Andrew Walder’s essay seeks to overturn another commonly held belief of the
CR, that the ideas set forth by Mao in instigating the CR were a far cry from what
actually happened on the ground. He argues that, in fact, what happened during the CR
was very close to what its ruling principles were. Walder interprets the CR as being
primarily a campaign to reveal the conspirators hidden within the party threatening to
subvert socialism. If one views the CR in this way, then the excesses of what occurred
could be seen as a straightforward consequence of Mao’s political agenda. This questions
the common conceptions that attribute the CR to policy debates between Mao and Liu, or
as a way to thwart the Soviet model in favor of a more equal and participatory socialism
(Walder 44-45).
Conclusion
This dangerous combination of sanctioned spontaneity, widespread frustration,
and blind devotion to the cult of Mao ultimately resulted in a ten-year tragedy that
Thurston says is outsized only by “the Nazi Holocaust, the Stalinist purges, and the recent
genocide in Cambodia” (xv).
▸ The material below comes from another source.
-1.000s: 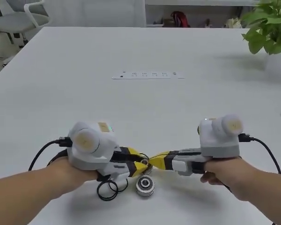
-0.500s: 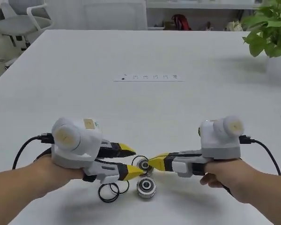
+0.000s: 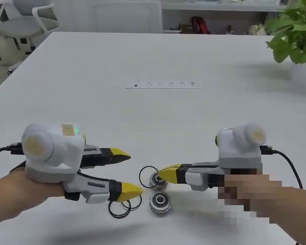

One would expect that a society recovering from a tragedy
of this scale would take a lesson from this history in order to prevent it from ever
happening again. In her concluding chapter in Policies of Chaos, White shows that after
the CR, fighting among low-level elites decreased in accordance with the motto: “Never
again”. She also suggests that one of the constructive effects of the CR was that since
Party officials and policy makers have the experience of failed Maoist policies to
“categorize people, control people, and scare people,” policies along these lines are less
likely to be implemented again (335). But in a general sense, the political problems that
the CR brought to the fore of society never diminished. Rather, they shifted from being
issues exposed and debated among the public to factional disputes hidden behind the
shield of the Party (Meisner 376).
In Enemies of the People, Anne Thurston discusses a more pervasive and lasting
legacy that the CR left in Chinese society around the time of Deng Xiaoping’s reform
policies. That is a sense of political anomie, especially among young people, due to
upturned norms engendered by the CR and a lack of sufficient remedies. Faced with the
unequivocal primacy of the CCP, many people are skeptical, uncertain about how to
reform China, especially when the shadow of history warns of what can happen when the
implementation of radical changes goes wrong.
Works Cited
Lee, Hong Yung. The Politics of the Chinese Cultural Revolution: A Case Study.
Berkeley: University of California Press, 1978.
Meisner, Maurice. Mao’s China and After: A History of the People’s Republic, 3rd ed.
New York: The Free Press, 1999.
Thurston, Anne. Enemies of the People. New York: Alfred A. Knopf, 1987.
Yan Jiaqi and Gao Gao. Turbulent Decade: A History of the Cultural Revolution. Trans.
and Ed. By D. W.Y. Kwok. Honolulu: University of Hawaii Press, 1996.